School hours are published as 8:35am to 3:15pm, with morning registration from 8:45am, and the school states this equates to 32.5 hours per week.
Wraparound care is provided by In2Care, introduced from 04 November 2024. The school publishes after-school session options from 3:15pm to 6:00pm with prices from £8.50 to £14.25 depending on the session length.
For lunch, the school publishes a paid meal price of £2.55.
For travel, this is a village primary serving Crowthorne and surrounding areas. Most families will find walking, cycling and short car journeys practical, but admissions criteria mean it is still worth checking designated area rules and distance measurement methods early.
Admissions pressure. With 69 applications for 30 places, competition is meaningful. Families should read the priority order carefully and work to the official deadlines rather than assuming late changes will be accommodated.
Designated area and tie-break. After priority groups, the admissions arrangements use a designated area criterion and then distance, with a lottery tie-break if applicants are tied within a priority. That can make outcomes feel less predictable at the margins.
Curriculum consistency across all subjects. External review notes strong performance in core areas and an ambitious wider curriculum, while also indicating some foundation subjects were still being refined and embedded at the time. Families who place very high weight on art or music may want to ask how subject leadership and staff training have developed since then.
Wraparound is third-party. In2Care provides breakfast and after-school provision rather than the school running it directly. That is common, but parents should confirm booking expectations and how communication works day to day.
Wildmoor Heath School combines strong Key Stage 2 outcomes with a distinctive offer built around outdoor learning, practical experiences, and pupil leadership that starts early and becomes more formal in Year 6. It suits families who want a high-performing state primary where learning is shaped by place, community, and routines that support behaviour and wellbeing. The main hurdle is admission rather than what happens after.
Results suggest a strong academic foundation, with 79% meeting the expected standard in reading, writing and mathematics in 2024, above the England average of 62%, and 33% reaching the higher standard. The most recent Ofsted inspection (May 2022) confirmed the school continues to be Good.

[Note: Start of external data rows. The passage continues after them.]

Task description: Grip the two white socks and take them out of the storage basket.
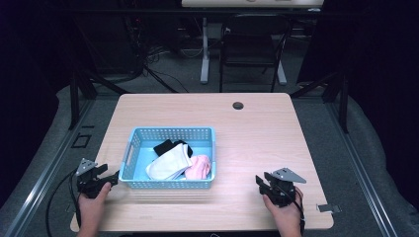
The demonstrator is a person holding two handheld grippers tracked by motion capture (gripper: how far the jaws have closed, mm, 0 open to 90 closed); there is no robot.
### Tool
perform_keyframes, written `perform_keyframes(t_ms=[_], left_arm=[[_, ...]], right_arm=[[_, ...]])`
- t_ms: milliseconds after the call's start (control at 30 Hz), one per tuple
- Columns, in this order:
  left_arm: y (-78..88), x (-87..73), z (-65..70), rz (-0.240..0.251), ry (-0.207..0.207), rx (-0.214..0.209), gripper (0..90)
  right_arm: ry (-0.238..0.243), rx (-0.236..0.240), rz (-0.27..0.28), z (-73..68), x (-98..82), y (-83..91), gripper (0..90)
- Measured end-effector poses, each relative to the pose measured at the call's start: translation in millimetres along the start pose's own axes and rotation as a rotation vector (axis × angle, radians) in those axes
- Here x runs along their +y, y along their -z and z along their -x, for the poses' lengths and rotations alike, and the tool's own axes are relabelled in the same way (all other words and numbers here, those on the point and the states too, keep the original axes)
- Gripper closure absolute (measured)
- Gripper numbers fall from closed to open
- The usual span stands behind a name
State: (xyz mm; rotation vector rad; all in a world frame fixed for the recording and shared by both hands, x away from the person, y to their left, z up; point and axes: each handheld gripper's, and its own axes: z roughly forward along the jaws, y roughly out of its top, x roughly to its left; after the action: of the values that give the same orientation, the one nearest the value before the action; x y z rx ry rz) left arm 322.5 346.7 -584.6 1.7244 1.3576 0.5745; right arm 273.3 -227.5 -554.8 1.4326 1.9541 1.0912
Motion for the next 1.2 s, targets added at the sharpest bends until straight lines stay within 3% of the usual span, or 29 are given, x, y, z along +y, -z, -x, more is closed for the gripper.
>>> perform_keyframes(t_ms=[233, 367, 467, 800, 1000, 1200], left_arm=[[1.6, 0.2, -0.2, -0.004, -0.002, -0.001, 24.0], [1.6, 0.5, -0.1, -0.002, 0.0, -0.004, 24.0], [1.5, 0.3, 0.2, -0.003, -0.002, -0.003, 24.0], [2.3, -0.1, -0.2, 0.005, -0.001, -0.004, 24.0], [3.2, -0.1, -1.2, 0.001, 0.0, -0.005, 24.0], [3.0, -0.2, -0.5, 0.008, 0.001, -0.005, 24.0]], right_arm=[[-0.013, -0.005, -0.008, -2.5, 0.0, 1.2, 63.0], [0.042, -0.017, -0.013, -11.4, 2.3, 3.1, 63.6], [0.049, -0.012, -0.014, -13.4, 2.8, 2.9, 64.2], [0.007, 0.009, -0.017, -12.3, 6.0, 3.2, 64.8], [0.013, 0.023, -0.038, -20.7, 19.8, 8.9, 64.4], [0.064, 0.036, -0.052, -37.0, 43.6, 13.2, 64.6]])
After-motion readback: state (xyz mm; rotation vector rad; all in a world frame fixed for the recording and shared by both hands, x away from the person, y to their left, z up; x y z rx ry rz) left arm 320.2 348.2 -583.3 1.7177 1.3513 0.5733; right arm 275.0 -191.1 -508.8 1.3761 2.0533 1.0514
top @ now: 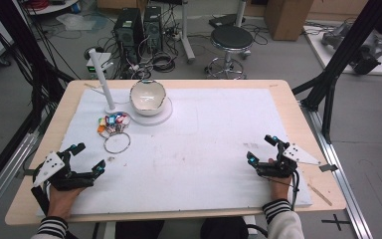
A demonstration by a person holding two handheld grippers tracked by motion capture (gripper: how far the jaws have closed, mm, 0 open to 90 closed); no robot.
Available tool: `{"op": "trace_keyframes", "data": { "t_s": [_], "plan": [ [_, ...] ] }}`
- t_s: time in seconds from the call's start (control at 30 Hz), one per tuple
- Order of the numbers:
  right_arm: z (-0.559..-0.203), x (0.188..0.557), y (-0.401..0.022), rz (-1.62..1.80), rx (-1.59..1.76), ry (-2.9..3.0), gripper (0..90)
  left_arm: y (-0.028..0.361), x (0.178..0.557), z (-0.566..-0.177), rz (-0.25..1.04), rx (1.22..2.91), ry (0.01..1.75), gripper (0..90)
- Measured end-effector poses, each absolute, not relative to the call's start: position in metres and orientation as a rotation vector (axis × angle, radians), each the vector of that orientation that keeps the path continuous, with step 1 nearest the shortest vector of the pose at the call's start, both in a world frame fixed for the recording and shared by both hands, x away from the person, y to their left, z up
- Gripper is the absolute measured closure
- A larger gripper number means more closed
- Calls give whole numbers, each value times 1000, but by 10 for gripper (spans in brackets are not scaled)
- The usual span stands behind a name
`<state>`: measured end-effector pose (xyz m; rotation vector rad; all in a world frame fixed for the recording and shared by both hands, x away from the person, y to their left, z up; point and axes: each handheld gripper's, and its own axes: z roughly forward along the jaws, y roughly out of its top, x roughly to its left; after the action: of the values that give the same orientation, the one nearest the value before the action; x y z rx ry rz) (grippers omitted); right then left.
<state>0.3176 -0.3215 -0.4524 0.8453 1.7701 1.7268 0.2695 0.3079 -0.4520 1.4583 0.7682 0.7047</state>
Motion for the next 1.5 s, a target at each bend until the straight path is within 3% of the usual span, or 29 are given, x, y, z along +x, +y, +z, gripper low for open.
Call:
{"op": "trace_keyframes", "data": {
  "t_s": [0.8, 1.5],
  "plan": [
    [-452, 318, -321, 1721, 836, 1774, 10, 310, 273, -447, 687, 1482, 783, 17],
    [-452, 318, -321, 1719, 836, 1774, 10, 295, 320, -356, 585, 1800, 727, 17]
  ]
}}
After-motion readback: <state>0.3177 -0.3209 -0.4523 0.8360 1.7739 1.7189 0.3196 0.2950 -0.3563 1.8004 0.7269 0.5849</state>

Admissions use a designated area criterion before moving to distance for children outside that area. The admissions arrangements explain how priority is applied and how distance is measured, so families should check whether their home falls within the designated area and how tie-breaks are handled.

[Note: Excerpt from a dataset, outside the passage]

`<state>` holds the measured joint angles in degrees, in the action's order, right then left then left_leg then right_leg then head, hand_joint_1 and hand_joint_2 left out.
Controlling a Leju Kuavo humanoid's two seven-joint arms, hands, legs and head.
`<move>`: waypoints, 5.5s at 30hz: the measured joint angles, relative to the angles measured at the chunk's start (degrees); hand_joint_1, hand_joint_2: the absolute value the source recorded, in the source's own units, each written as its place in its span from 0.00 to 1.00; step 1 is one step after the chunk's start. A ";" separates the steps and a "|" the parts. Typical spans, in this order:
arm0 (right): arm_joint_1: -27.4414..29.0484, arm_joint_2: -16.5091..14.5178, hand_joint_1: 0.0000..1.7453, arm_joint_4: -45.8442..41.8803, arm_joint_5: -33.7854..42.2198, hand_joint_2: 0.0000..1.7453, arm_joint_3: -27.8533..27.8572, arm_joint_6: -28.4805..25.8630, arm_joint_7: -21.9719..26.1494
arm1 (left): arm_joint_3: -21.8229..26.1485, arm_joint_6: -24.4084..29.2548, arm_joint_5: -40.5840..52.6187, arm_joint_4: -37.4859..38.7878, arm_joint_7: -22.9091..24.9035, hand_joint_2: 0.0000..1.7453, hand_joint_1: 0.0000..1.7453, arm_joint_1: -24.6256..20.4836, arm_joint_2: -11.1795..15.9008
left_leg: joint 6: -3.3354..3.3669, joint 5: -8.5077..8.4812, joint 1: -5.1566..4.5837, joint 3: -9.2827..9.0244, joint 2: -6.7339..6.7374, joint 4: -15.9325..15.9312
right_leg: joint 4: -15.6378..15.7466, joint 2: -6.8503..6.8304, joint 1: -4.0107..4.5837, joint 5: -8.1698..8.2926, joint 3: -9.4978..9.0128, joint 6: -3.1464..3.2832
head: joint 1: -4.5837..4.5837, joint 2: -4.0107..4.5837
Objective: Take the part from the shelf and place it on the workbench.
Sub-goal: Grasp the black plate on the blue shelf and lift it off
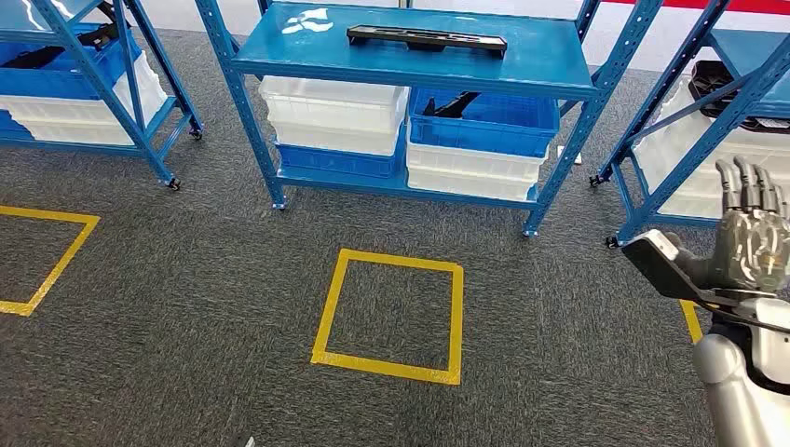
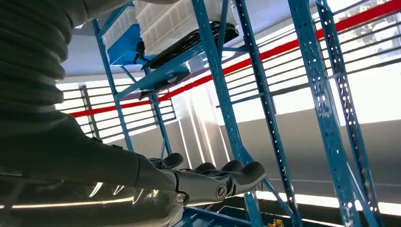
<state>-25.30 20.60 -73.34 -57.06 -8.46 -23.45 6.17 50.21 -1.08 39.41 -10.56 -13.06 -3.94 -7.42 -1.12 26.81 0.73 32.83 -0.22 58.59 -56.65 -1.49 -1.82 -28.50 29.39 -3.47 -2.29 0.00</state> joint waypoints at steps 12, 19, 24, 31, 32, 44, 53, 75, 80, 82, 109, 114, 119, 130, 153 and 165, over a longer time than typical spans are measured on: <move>0.25 -0.96 0.00 5.95 -9.86 1.00 -8.21 0.50 -6.41 | 0.00 0.99 2.10 0.00 2.72 0.00 0.00 0.27 1.31 | 0.00 -0.01 0.00 0.07 -0.03 0.00 | -0.01 -0.02 0.00 0.00 0.06 0.00 | 0.00 0.00; -7.09 -1.24 0.00 14.33 -9.43 1.00 -11.05 8.31 -7.21 | -0.37 -0.62 4.16 -0.02 -0.29 0.00 0.00 0.29 2.30 | 0.02 -0.13 -0.01 0.12 -0.04 0.00 | -0.03 -0.03 0.00 0.09 0.12 0.02 | 0.01 0.00; -9.99 -1.91 0.00 17.55 -6.55 1.00 -11.78 9.15 -6.94 | -0.50 -0.97 4.92 -0.01 -0.05 0.00 0.00 0.29 2.42 | 0.02 -0.15 0.00 0.15 -0.05 0.00 | -0.04 -0.03 0.00 0.10 0.15 0.02 | 0.00 0.00; -11.54 -1.63 0.00 18.28 -4.87 1.00 -12.23 10.09 -6.98 | -0.49 -0.76 4.45 0.00 2.21 0.00 0.00 0.33 2.42 | 0.02 -0.15 -0.01 0.19 -0.06 0.01 | -0.04 -0.04 0.00 0.10 0.21 0.02 | -0.01 0.00; -11.66 -1.43 0.00 18.28 -4.86 1.00 -12.29 10.31 -7.02 | -0.48 -0.80 4.38 0.01 2.14 0.00 0.00 0.35 2.41 | 0.03 -0.15 -0.01 0.19 -0.06 0.01 | -0.04 -0.04 0.00 0.10 0.21 0.02 | -0.01 0.00; -14.05 -0.82 0.00 18.85 -5.85 1.00 -13.76 13.18 -7.57 | -0.34 -1.47 3.98 0.02 0.74 0.00 0.00 0.36 1.91 | 0.03 -0.15 -0.01 0.22 -0.04 0.01 | -0.05 -0.04 0.00 0.13 0.24 0.01 | -0.01 0.00; -16.39 -1.19 0.00 20.42 -5.38 1.00 -15.72 13.34 -7.59 | -0.31 -1.61 4.35 0.02 -0.29 1.00 0.00 0.34 1.71 | 0.03 -0.16 -0.01 0.24 -0.05 0.01 | -0.05 -0.04 0.00 0.13 0.26 0.01 | 0.00 0.00; -9.92 -1.41 0.00 11.68 -3.83 1.00 -17.07 11.44 -7.24 | 0.99 -0.80 5.30 0.02 1.14 0.00 0.00 0.33 1.13 | 0.03 -0.16 0.00 0.24 -0.04 0.02 | -0.05 -0.04 0.00 0.13 0.28 0.01 | -0.01 0.00; -8.31 -1.55 0.00 9.41 -2.64 1.00 -17.12 12.79 -6.88 | 1.14 -0.80 5.34 0.02 0.69 0.00 0.00 0.33 1.13 | 0.03 -0.16 0.00 0.25 -0.04 0.02 | -0.05 -0.04 0.00 0.13 0.28 0.01 | 0.00 0.00; -7.63 -1.61 0.00 8.80 -1.30 1.00 -17.12 13.84 -6.33 | 1.17 -0.80 5.44 0.02 0.43 0.00 0.00 0.33 1.13 | 0.03 -0.16 0.00 0.24 -0.04 0.02 | -0.05 -0.04 0.00 0.13 0.28 0.01 | -0.01 0.00; -3.74 -2.14 0.00 6.26 1.62 1.00 -17.94 15.21 -4.38 | 1.47 -1.31 7.41 0.02 -0.71 0.00 0.00 0.32 1.17 | 0.03 -0.16 0.00 0.27 -0.04 0.01 | -0.06 -0.04 0.00 0.13 0.29 0.01 | 0.00 0.00; -7.33 -5.38 0.00 7.01 1.15 1.00 -19.27 17.16 -4.67 | 1.75 -1.31 7.68 0.01 1.75 0.00 0.00 0.23 1.46 | 0.00 -0.19 0.00 0.32 0.08 0.00 | -0.16 0.00 0.01 0.16 0.42 0.05 | 0.00 0.00; -13.66 -11.12 0.00 10.72 2.03 1.00 -22.38 18.50 -5.62 | 2.10 -1.65 10.03 0.01 4.98 0.00 0.00 0.04 1.71 | -0.05 -0.31 0.04 0.36 0.03 0.00 | -0.26 0.00 0.04 0.17 0.53 0.08 | -0.01 0.00; -21.08 -18.22 0.00 16.78 5.42 1.00 -28.03 18.78 -5.79 | 2.07 -3.21 10.88 -0.21 -0.63 0.00 0.00 -2.32 2.45 | -0.08 -0.36 0.05 0.39 0.00 0.01 | -0.30 -0.01 0.04 0.19 0.57 0.09 | 0.00 0.00; -9.84 -6.86 0.00 11.99 6.51 1.00 -24.84 13.24 -5.51 | 4.15 0.52 7.30 -0.28 1.98 0.00 0.00 -0.04 2.35 | -0.08 -0.35 0.01 0.44 0.00 0.03 | -0.25 -0.01 0.03 0.20 0.65 0.10 | -0.01 0.00; -8.13 0.09 0.00 6.77 6.09 1.00 -18.59 13.30 -5.01 | 5.48 0.32 7.33 -0.26 1.46 0.00 0.00 0.22 2.05 | 1.21 -0.73 0.03 0.61 -0.30 -0.43 | -2.13 -0.01 -0.26 -0.81 1.95 -0.70 | -0.02 0.00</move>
<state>-33.44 20.69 -66.57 -50.97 -27.04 -10.15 1.16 55.68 -0.76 46.74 -10.82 -11.59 -3.72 -5.37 0.09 26.08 0.76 33.44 -0.52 58.16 -58.78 -1.50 -2.08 -29.31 31.34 -4.17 -2.31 0.00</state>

Wraparound care is available through In2Care, introduced from 04 November 2024. The school publishes after-school session options from 3:15pm to 6:00pm, with prices depending on the length of session.
Reception applications are made through your home local authority via the Common Application Form. For September 2026 entry, Bracknell Forest’s on-time window ran from 05 November 2025 to 15 January 2026, with offers issued on 16 April 2026.
The school references links with Edgbarrow School and Wellington College, including partnership activities designed to support transition and broaden experiences.